A Demonstration of OPAC designs

A brief introduction to this demonstration:

This demonstration includes a brief presentation of a number of online catalogues available on WWW. The focus is on the search, retrieval, and display interfaces of online catalogue and how they may influence cataloguing principles. The catalogues are from Australia, UK, USA, and Canada. The URL addresses are given on the first page of each catalogue so that the user of this demonstration can also have access to the actual catalogues and navigate them to find out the problems as well as advantages/disadvantages of individual catalogues.

The necessary links to use the different search strategies for each catalogue are provided on top of each page. DO NOT USE the hypertext links in the body of pages unless the ==> sign which provides link to the relevant next page.

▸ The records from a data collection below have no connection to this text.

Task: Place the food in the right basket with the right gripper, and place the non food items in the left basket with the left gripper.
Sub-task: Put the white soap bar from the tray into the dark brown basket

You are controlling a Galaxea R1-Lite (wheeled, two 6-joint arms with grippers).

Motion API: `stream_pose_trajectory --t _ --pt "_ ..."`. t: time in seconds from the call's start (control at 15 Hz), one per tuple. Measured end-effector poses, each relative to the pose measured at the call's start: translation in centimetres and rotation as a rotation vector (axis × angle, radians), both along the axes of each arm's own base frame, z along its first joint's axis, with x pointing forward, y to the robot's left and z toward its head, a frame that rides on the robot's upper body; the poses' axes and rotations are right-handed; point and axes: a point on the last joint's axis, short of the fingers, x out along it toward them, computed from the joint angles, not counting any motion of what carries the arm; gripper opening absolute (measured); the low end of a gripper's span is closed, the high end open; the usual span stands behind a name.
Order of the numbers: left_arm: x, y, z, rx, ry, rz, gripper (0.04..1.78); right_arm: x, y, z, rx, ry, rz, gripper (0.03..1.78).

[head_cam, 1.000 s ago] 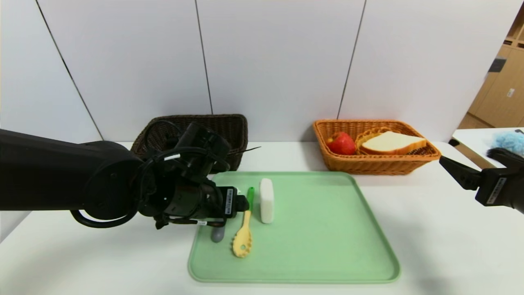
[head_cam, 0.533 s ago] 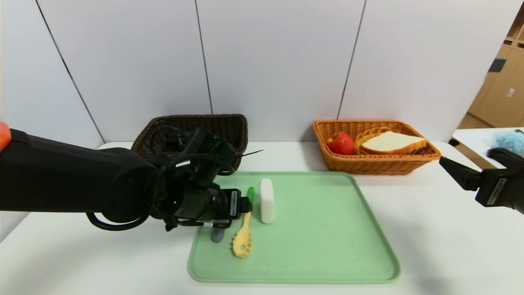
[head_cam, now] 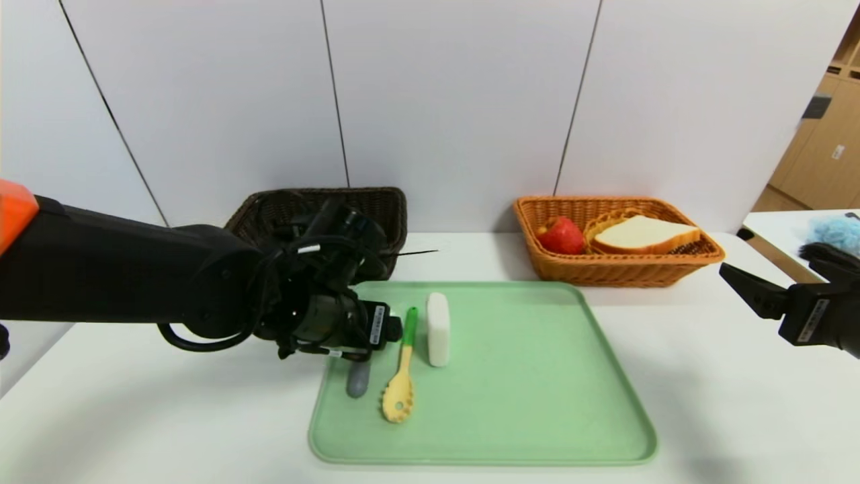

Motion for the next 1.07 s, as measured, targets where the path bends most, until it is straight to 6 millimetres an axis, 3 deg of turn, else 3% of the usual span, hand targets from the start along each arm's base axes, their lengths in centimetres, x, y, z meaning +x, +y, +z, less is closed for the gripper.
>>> stream_pose_trajectory --t 0.13,0.47,1.07 --pt "0.3 0.1 1.1 0.042 0.026 -0.023 1.69 0.0 0.0 0.0 0.001 -0.002 0.0 1.69" --pt "0.5 -0.4 1.4 0.064 0.059 -0.034 1.69 -0.1 0.0 0.0 0.005 -0.001 0.001 1.69" --pt "-1.3 -6.0 5.7 -0.08 -0.033 -0.121 1.69 -0.1 0.0 -0.7 -0.018 0.029 0.007 1.69"
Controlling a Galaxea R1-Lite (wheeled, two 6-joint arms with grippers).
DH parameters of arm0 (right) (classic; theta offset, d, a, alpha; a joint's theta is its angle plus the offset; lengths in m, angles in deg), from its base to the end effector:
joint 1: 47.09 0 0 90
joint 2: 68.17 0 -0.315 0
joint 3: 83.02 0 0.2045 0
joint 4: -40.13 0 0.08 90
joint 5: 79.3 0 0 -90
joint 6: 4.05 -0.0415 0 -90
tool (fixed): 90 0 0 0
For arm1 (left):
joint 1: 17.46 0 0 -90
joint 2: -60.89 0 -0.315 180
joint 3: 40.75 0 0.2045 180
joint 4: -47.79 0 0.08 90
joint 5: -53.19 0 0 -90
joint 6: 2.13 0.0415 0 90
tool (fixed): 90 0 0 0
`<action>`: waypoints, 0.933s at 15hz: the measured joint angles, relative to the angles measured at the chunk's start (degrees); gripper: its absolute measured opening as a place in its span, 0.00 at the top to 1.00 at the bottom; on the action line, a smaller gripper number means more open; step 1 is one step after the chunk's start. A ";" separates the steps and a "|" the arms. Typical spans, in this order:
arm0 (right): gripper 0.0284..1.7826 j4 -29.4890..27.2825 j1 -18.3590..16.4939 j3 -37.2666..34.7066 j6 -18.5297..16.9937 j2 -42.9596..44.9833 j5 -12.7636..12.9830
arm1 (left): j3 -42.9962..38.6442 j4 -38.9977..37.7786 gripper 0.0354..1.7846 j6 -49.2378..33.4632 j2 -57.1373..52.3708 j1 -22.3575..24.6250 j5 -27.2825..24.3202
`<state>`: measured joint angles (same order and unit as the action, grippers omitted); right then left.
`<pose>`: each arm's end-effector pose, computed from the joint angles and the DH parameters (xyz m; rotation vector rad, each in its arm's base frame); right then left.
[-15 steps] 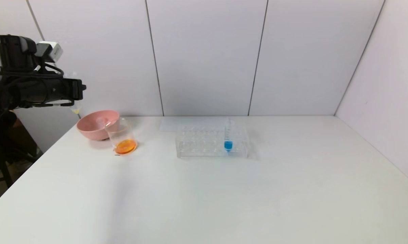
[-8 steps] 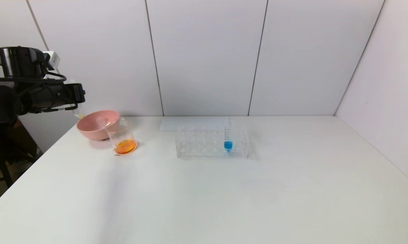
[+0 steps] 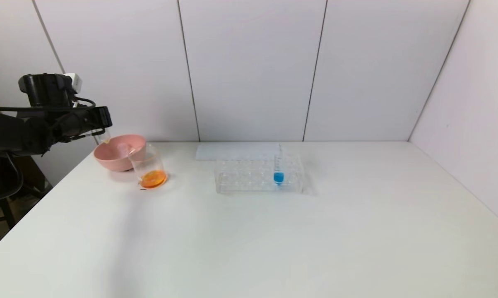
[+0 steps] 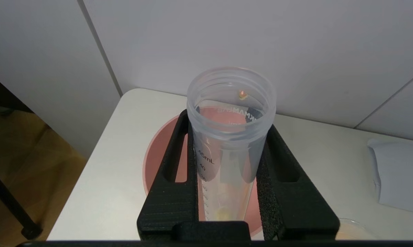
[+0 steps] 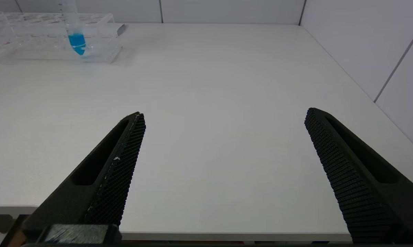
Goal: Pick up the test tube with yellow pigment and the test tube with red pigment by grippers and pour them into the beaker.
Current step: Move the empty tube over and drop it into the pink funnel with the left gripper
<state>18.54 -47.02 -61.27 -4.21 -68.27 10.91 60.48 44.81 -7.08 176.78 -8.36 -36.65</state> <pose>-0.0034 -0.0002 0.0761 0.0028 -0.0011 -0.0024 0.4486 0.0720 0.2070 -0.1018 0.1964 0.1698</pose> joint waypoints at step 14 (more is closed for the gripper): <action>0.05 0.00 0.00 0.00 -0.02 0.00 0.01 | 11.82 0.72 0.74 0.00 14.48 0.13 0.44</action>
<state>18.54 -47.02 -61.27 -4.23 -68.27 10.92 72.30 45.53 -7.08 191.27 -8.23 -36.21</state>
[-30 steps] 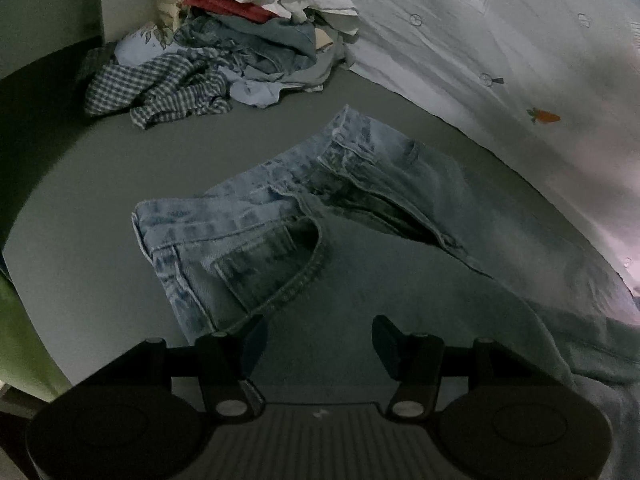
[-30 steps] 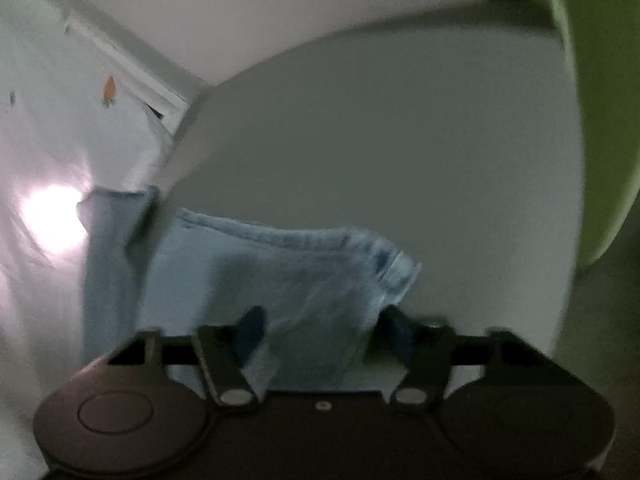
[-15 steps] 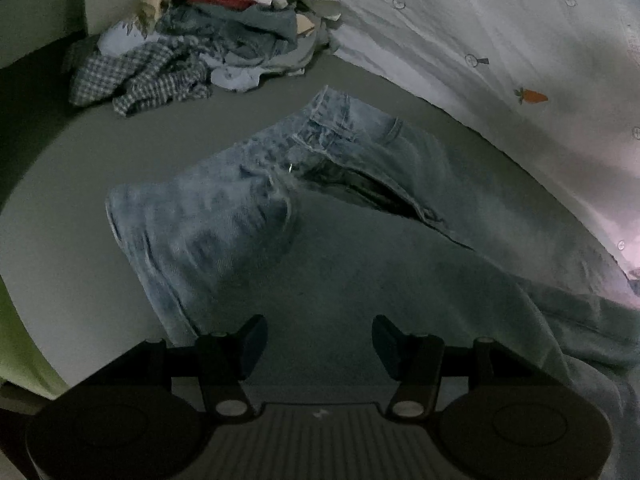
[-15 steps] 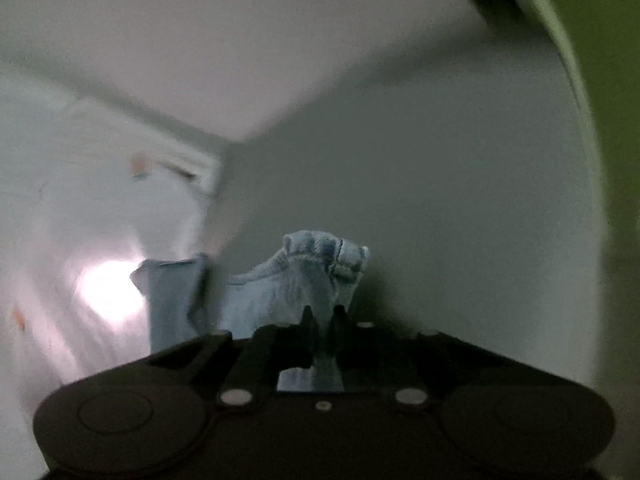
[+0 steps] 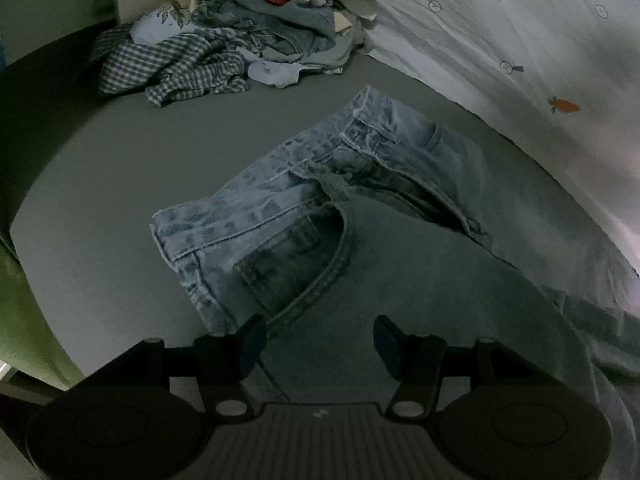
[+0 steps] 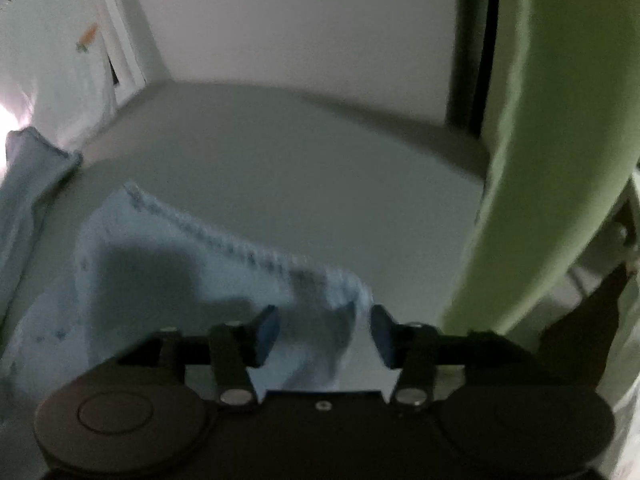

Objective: Fold clothes

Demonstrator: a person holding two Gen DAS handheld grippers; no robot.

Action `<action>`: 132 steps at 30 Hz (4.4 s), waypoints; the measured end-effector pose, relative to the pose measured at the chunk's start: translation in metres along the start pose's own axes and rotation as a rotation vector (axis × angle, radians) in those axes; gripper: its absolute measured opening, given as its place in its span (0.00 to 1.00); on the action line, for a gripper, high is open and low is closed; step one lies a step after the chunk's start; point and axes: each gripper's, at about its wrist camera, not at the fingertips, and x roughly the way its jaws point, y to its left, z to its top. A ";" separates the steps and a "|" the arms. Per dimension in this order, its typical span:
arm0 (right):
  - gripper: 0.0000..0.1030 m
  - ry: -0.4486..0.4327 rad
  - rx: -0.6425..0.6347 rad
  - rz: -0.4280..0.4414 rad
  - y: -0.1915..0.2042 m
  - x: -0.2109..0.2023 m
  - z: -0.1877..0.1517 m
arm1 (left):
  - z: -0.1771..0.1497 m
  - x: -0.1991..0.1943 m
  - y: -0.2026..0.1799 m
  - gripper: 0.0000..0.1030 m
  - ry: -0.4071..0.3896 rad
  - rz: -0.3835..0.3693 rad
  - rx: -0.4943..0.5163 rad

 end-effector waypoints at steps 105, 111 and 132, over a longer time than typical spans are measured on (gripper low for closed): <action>0.75 0.103 0.591 0.686 -0.077 0.010 -0.106 | -0.053 0.010 -0.062 0.81 0.149 -0.113 0.247; 0.52 0.157 0.564 0.633 -0.076 0.016 -0.101 | -0.057 0.001 -0.050 0.80 0.141 -0.144 0.220; 0.40 0.283 0.520 0.590 -0.059 0.027 -0.104 | -0.048 -0.020 0.015 0.80 0.189 -0.249 0.000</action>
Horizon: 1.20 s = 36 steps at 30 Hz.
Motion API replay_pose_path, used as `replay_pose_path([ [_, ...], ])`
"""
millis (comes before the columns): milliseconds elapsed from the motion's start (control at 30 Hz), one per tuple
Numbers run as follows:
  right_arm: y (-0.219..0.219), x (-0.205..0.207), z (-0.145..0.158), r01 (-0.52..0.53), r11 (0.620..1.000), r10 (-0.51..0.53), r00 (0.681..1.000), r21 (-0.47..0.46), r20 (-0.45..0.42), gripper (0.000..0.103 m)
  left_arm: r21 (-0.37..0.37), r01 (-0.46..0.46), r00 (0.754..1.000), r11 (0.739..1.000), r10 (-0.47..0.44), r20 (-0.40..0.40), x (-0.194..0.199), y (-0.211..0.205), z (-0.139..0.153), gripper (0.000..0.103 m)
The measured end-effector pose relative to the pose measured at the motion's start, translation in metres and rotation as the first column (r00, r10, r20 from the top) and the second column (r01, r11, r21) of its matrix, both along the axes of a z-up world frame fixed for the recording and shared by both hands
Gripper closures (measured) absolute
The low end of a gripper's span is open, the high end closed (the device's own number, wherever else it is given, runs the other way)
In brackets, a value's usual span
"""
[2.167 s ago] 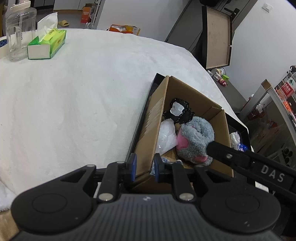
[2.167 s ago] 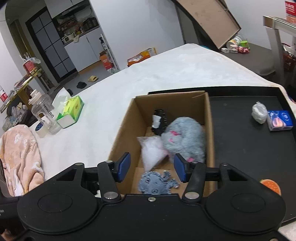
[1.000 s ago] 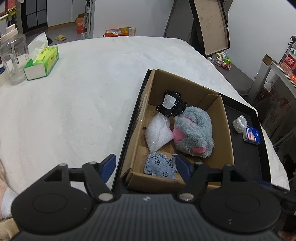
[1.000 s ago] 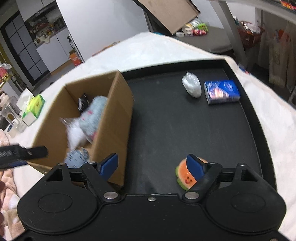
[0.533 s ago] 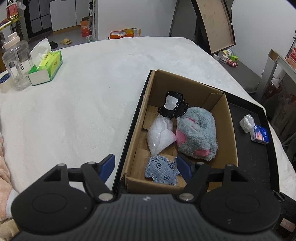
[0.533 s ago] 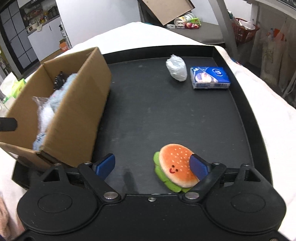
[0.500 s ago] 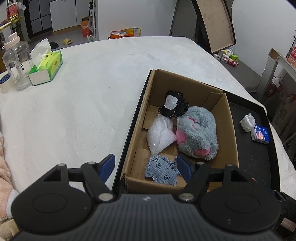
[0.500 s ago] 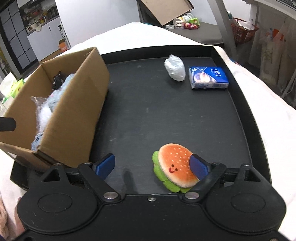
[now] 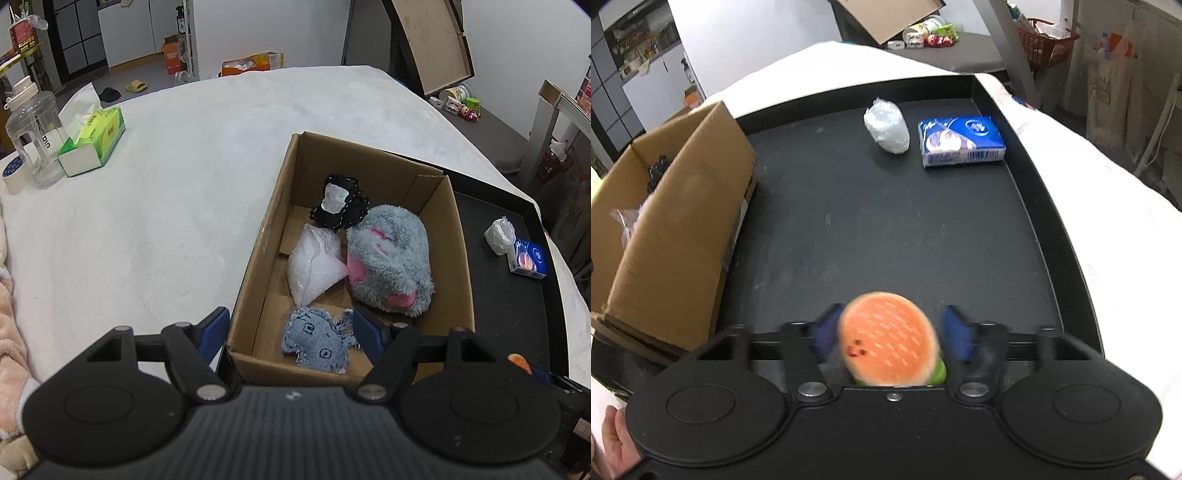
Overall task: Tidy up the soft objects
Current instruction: 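Move the right tool to the burger plush and grasp it, then carry the burger plush with the right tool over the box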
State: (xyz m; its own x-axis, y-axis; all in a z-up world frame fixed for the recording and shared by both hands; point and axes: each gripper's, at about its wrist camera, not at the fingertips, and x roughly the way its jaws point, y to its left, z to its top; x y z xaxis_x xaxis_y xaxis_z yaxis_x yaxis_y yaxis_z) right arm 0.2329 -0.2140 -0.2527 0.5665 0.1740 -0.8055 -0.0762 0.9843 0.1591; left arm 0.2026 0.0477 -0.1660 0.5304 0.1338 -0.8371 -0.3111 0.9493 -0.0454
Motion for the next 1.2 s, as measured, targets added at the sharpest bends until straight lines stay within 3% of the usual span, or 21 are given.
replay_pose_path([
  [433, -0.016, 0.010, 0.024, 0.061, 0.990, -0.062, 0.998, 0.126, 0.004, 0.060, -0.033, -0.018, 1.000, 0.999, 0.018, 0.024, 0.005, 0.009, 0.006, 0.031],
  [1200, 0.022, 0.013, 0.093, 0.008, 0.993, -0.022, 0.992, 0.116, 0.121, 0.060, -0.137, -0.020, 0.997, 0.990, 0.029, 0.067, -0.006, 0.037, 0.013, 0.031],
])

Identical searches were carried out across the catalogues and the search results were dowloaded (in a separate file) and linked together for the demonstration. The searches were:

AUTHOR search on "Shakespeare" alone

AUTHOR search on "Shakespeare, William"

TITLE search on "Hamlet"

AUTHOR/TITLE search on "Shakespeare, William" and "Hamlet"

KEYWORD search (if applicable) on "Hamlet"

BROWSE search (if applicable) on "Shakespeare"

BROWSE search (if applicable) on "Hamlet'



As you will notice, the trend in many online catalogues is to provide a network of hypertext link between related records. This is done through linking bibliographic data in major fields (i.e., main entry, added entries, uniform titles, series, and subject heading) to relevant records for authors, works, and series. For example, by clicking on the author heading (for example, "Shakespeare, William" ) in a record, other works by the same author would be retrieved. Or, by clicking in the Series title, other works in that series would be retrieved. This approach has important implications for cataloguing principles. Hypertext links can function as collocating device and/or references.

There are considerable differences in catalogues in terms of, not the number of hits, but the relevance of the records retrieved to "Shakespeare" as the author and "Hamlet' as the work. In many cases the search results include works by Shakespeare as well as works about Shakespeare without any arrangement to help the searcher to quickly and easily access to the work or item he/she needs. From the way different works by Shakeapeare or about Shakespeare and different expressions and manifestations of Hamlet are retrieved and displayed it is hard to differentiate between them. The level of bibliographic information is not sufficient. In some cases the searcher is represented with information which is confusing.

In some cases it is extremely difficult to retrieve any edition of Hamlet. Editions of this work are scatered among many works about Hamlet and the searcher is provide with no help.